I didn’t want to say that the rumor of the Soviet leader appearing on the Square to mix with Chinese protesters was a positively explosive development, plus Simpson wouldn’t understand how he could possibly be confused with another white man who looked so different from him, so I let it go.

The rhythmic incantation about Gorbachev, though apparently incomprehensible to the crew, was alarming enough that they knew it was time to beat a quick exit. I emptied my pocket, handing each of the drivers a wad of small bills, crisp FEC notes mixed with wrinkled renminbi.

"Are you trying to buy us Chinese with your foreign money?" an eagle-eyed spokesman for the masses asked maliciously. "Foreigners! Imperialists. Ha!"

The drivers, now completely intimidated, refused all money, hastily mounted their bikes and slid away into the darkness, begging cooperation as they pedaled against the inward push of the throng. It was terrifying to realize that just a handful of malicious hangers-on could put so many decent people in jeopardy. At a time of uncertain political outcome such as this, it didn’t take much to manipulate the mood of listless bystanders, and I despaired to see how a small misunderstanding could trump the overall mood of solidarity.

"You see that? The arrogant foreigners used the cart," one of the more devious troublemakers said in accusatory tone, after scaring the drivers away. "And didn't even pay!"

"They are taking advantage of the Chinese people!" yelled his co-conspirator.

"Who the hell are you?" I shot back in rude Chinese. By now I had had it. I didn't want to fight, but gambled that a strong response might get the wise guys off our backs and stop the conflict from escalating. We were surrounded, so if the crush got any more hostile, it might be hard to extract ourselves without a bloody fight.

"Don't you dare talk to me like that," the man steamed angrily. "This is China!"

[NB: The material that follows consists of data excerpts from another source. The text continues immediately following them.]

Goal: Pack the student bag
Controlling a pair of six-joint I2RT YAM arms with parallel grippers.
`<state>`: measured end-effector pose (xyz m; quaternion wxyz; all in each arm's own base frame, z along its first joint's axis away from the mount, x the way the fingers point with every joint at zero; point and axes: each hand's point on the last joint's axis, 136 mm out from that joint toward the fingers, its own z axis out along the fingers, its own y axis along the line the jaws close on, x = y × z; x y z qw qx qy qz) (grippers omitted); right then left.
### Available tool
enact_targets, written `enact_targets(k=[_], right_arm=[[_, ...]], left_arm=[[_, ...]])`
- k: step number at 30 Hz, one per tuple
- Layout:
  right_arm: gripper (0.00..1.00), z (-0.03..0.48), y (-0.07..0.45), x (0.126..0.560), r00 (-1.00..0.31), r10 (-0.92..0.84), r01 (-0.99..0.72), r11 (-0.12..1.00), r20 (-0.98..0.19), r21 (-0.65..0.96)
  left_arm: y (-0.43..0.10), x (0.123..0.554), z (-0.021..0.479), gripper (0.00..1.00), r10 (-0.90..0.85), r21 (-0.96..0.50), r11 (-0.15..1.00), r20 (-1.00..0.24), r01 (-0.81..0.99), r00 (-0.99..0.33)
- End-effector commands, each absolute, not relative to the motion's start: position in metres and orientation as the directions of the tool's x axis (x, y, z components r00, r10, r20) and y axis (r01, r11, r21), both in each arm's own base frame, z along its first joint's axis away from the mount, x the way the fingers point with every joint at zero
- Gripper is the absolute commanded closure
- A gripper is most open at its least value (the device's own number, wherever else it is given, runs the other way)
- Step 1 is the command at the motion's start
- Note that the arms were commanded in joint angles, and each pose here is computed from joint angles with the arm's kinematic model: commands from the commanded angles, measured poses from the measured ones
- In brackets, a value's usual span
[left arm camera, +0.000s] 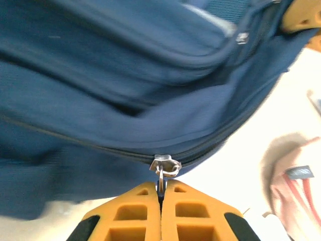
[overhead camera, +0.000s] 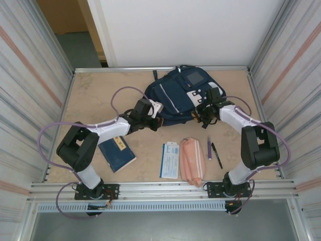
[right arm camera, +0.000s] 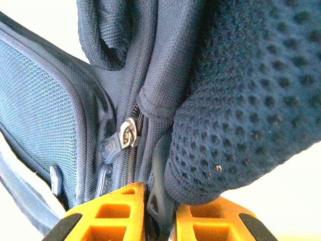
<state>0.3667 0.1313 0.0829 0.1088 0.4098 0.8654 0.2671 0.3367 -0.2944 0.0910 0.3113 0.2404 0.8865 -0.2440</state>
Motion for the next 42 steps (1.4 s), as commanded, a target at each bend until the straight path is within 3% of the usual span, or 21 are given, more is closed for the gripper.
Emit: enact_targets(k=[1, 3, 7, 10, 14, 21, 27, 31, 37, 42], right_arm=[[0.88, 0.091, 0.098, 0.380, -0.660, 0.731, 0.583, 0.643, -0.171, 0.496], [0.77, 0.096, 0.090, 0.380, -0.654, 0.731, 0.595, 0.656, -0.195, 0.464], [0.31, 0.111, 0.101, 0.372, -0.665, 0.730, 0.599, 0.646, -0.155, 0.473], [0.17, 0.123, 0.123, 0.357, -0.689, 0.715, 0.581, 0.642, -0.119, 0.500], [0.13, 0.122, 0.138, 0.327, -0.639, 0.765, 0.661, 0.599, -0.080, 0.451], [0.21, 0.101, 0.145, 0.320, -0.587, 0.805, 0.701, 0.557, -0.084, 0.445], [0.67, 0.094, 0.147, 0.330, -0.617, 0.781, 0.672, 0.589, -0.101, 0.449], [0.91, 0.090, 0.135, 0.335, -0.621, 0.774, 0.667, 0.605, -0.125, 0.435], [0.97, 0.096, 0.116, 0.350, -0.678, 0.704, 0.581, 0.688, -0.209, 0.435], [1.00, 0.108, 0.116, 0.373, -0.758, 0.569, 0.392, 0.788, -0.318, 0.474]], left_arm=[[-0.279, 0.341, 0.090, 1.00, 0.276, -0.245, 0.796, -0.666, 0.553, -0.693], [-0.291, 0.338, 0.095, 1.00, 0.288, -0.247, 0.779, -0.675, 0.577, -0.679], [-0.332, 0.325, 0.121, 1.00, 0.295, -0.259, 0.718, -0.728, 0.646, -0.619], [-0.357, 0.321, 0.137, 1.00, 0.277, -0.281, 0.686, -0.752, 0.671, -0.598], [-0.376, 0.327, 0.139, 1.00, 0.264, -0.300, 0.702, -0.733, 0.646, -0.627], [-0.397, 0.328, 0.142, 1.00, 0.208, -0.373, 0.679, -0.728, 0.632, -0.653], [-0.391, 0.318, 0.141, 1.00, 0.227, -0.379, 0.666, -0.718, 0.643, -0.658], [-0.374, 0.320, 0.130, 1.00, 0.239, -0.343, 0.703, -0.711, 0.623, -0.661], [-0.318, 0.335, 0.120, 1.00, 0.234, -0.315, 0.767, -0.674, 0.559, -0.701], [-0.276, 0.346, 0.111, 1.00, 0.215, -0.255, 0.842, -0.650, 0.475, -0.729]])
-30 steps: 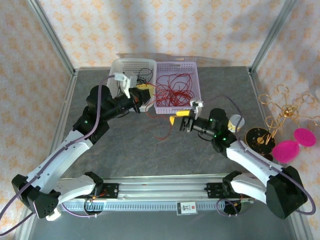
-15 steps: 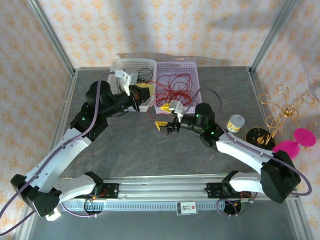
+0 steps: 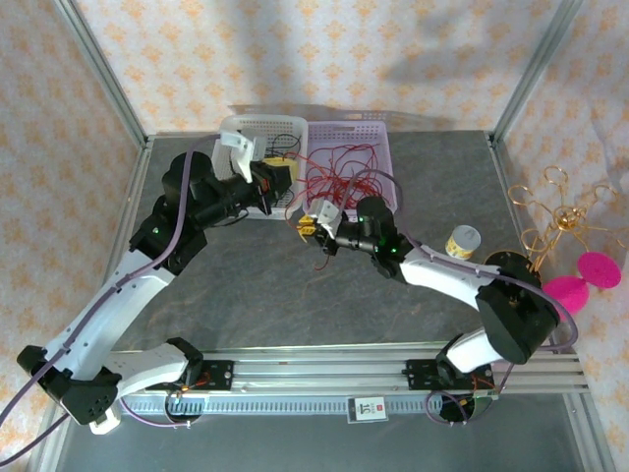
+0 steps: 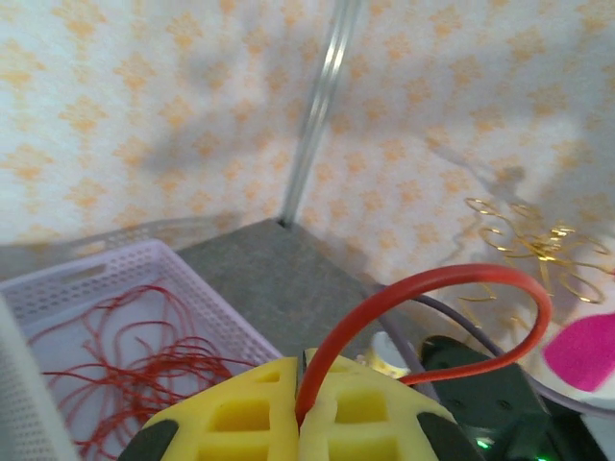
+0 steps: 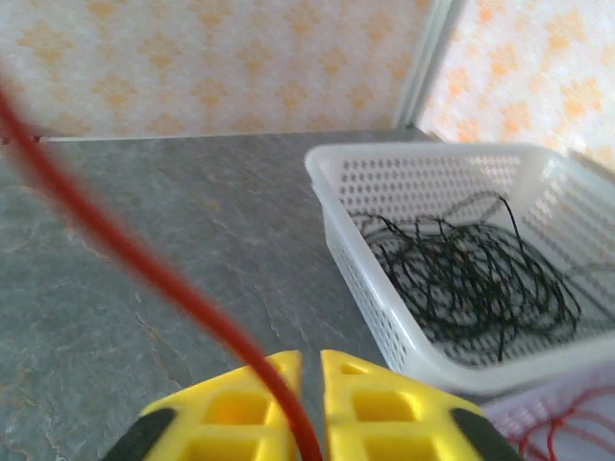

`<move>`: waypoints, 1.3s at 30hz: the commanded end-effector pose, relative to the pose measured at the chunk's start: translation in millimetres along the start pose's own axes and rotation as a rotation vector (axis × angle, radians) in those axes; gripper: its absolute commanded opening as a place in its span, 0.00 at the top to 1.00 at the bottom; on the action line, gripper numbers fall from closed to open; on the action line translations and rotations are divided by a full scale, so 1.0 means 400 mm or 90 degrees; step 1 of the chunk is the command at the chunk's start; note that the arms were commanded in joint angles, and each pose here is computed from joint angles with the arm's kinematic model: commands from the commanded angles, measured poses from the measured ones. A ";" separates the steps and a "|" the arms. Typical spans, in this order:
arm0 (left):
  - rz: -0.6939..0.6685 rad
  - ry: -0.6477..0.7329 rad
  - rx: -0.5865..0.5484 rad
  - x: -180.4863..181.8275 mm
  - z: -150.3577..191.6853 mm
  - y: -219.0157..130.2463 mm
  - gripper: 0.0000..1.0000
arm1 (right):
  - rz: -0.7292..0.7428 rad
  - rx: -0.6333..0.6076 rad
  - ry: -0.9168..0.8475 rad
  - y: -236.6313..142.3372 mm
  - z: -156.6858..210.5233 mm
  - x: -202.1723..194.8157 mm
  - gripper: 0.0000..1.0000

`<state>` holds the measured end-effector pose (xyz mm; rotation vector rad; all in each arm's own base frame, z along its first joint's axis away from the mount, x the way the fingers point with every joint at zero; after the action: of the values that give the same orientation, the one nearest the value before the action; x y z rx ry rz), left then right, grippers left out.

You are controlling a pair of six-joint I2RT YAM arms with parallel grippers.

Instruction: Untangle the cables

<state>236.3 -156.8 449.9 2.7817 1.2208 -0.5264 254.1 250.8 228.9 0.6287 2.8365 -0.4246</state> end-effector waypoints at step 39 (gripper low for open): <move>-0.353 0.181 0.036 0.147 -0.019 0.160 1.00 | 0.755 0.015 0.322 -0.378 0.035 -0.194 0.77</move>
<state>317.0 -150.3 431.2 2.5540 2.1742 -0.1336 246.5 68.9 255.2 2.5548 2.0018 -0.0086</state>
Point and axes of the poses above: each hand's point on the last joint's axis, 136 mm out from that joint toward the fingers, its own y axis out along the fingers, its own x axis along the line the jaws close on, z = x × y, the point moved 9 cm from there along -y, back along the fingers, and after that the axes turned 5 degrees about -y, right-handed, at the moved point
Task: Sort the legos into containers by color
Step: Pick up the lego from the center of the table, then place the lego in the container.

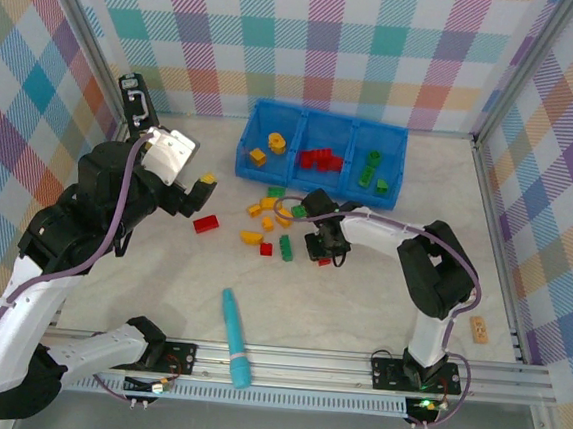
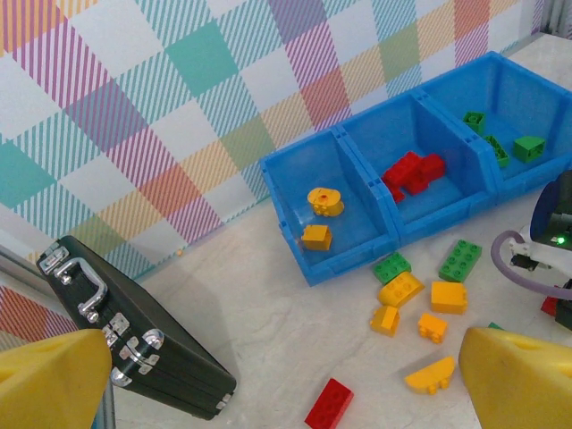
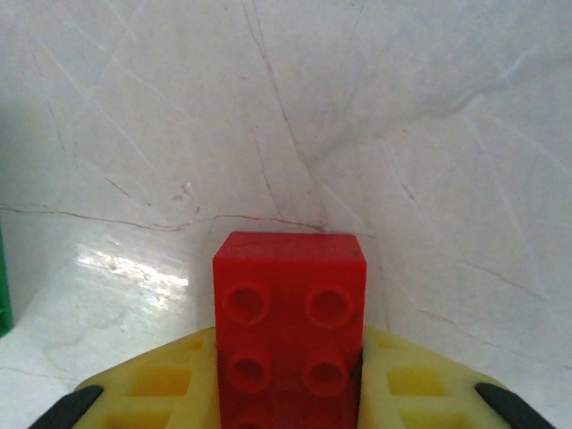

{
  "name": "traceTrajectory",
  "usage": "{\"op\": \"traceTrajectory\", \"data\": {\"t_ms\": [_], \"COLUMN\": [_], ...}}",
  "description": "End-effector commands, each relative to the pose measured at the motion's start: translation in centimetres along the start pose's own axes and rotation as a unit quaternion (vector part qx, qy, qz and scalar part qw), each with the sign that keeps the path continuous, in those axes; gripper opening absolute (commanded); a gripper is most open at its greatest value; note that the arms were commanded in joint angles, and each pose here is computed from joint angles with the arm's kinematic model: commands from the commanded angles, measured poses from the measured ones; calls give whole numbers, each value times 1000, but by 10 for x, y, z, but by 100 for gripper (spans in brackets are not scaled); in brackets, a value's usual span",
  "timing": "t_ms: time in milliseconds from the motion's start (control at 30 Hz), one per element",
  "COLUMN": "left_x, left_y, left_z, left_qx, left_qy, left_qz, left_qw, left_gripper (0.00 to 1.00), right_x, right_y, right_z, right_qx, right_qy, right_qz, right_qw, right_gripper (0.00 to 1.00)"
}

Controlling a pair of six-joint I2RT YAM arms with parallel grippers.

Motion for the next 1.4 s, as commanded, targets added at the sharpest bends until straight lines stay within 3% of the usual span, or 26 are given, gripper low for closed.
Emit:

"China? China has nothing to do with it," I shouted back. “The problem is you. What kind of thing are you?"

I had really lost my cool, and it was wrong to use such a coarse expression, even though I heard Chinese use it among themselves. The situation had deteriorated in a way that needed no translation. The BBC crew wasted no time in packing up and packing off while I tried to hold my ground in an intemperate verbal exchange.

Just as my crew was on the verge of extracting themselves from the scene, a middle-aged man with a thin beard came up to me, effectively blocking my exit. He spoke fluent, educated English with a soft American accent.

"You should not have talked to that man like that!" he chided me.

"He shouldn't have made so much trouble for us!" I answered in Chinese. "Who does he think he is?" And who do you think you are, I might have asked.

"Your Chinese is very good, but you must be careful," the soft-spoken man said, continuing to speak in impeccable English. "This is a very special night for the Chinese people."

"What do you mean? That guy was bothering us.”

"It is very important that people like him be here," he said. "They may seem rude to you, but they support the students. It is especially dangerous for common Chinese to be here."

Who deemed it important for the "common people" to be here tonight? The man passed for what in China is called a “knowledgeable element” or intellectual. He was clearly educated, confident, and had something of a superior air.

Who was he? He reminded me of Zhu Jiaming, a Zhao protégé I had met at the University of Michigan, and was not unlike other brilliant young intellectuals in government think tanks such as the Academy of Social Sciences, many of whom had studied on American campuses. Was he one of those reformist intellectuals working behind the scenes for Zhao Ziyang?

"And if I may, just what unit are you with?" I asked in Chinese, to the apparent delight of a few in the now momentarily subdued mob who had been straining to understand the exchange in English. The soft-spoken man had a definable presence, an unassailable font of self-assurance, almost a cockiness that reminded me of film director Chen Kaige. His erudition and elitist élan could not be completely disguised by his untended facial hair or his baggy trousers and plain shirt.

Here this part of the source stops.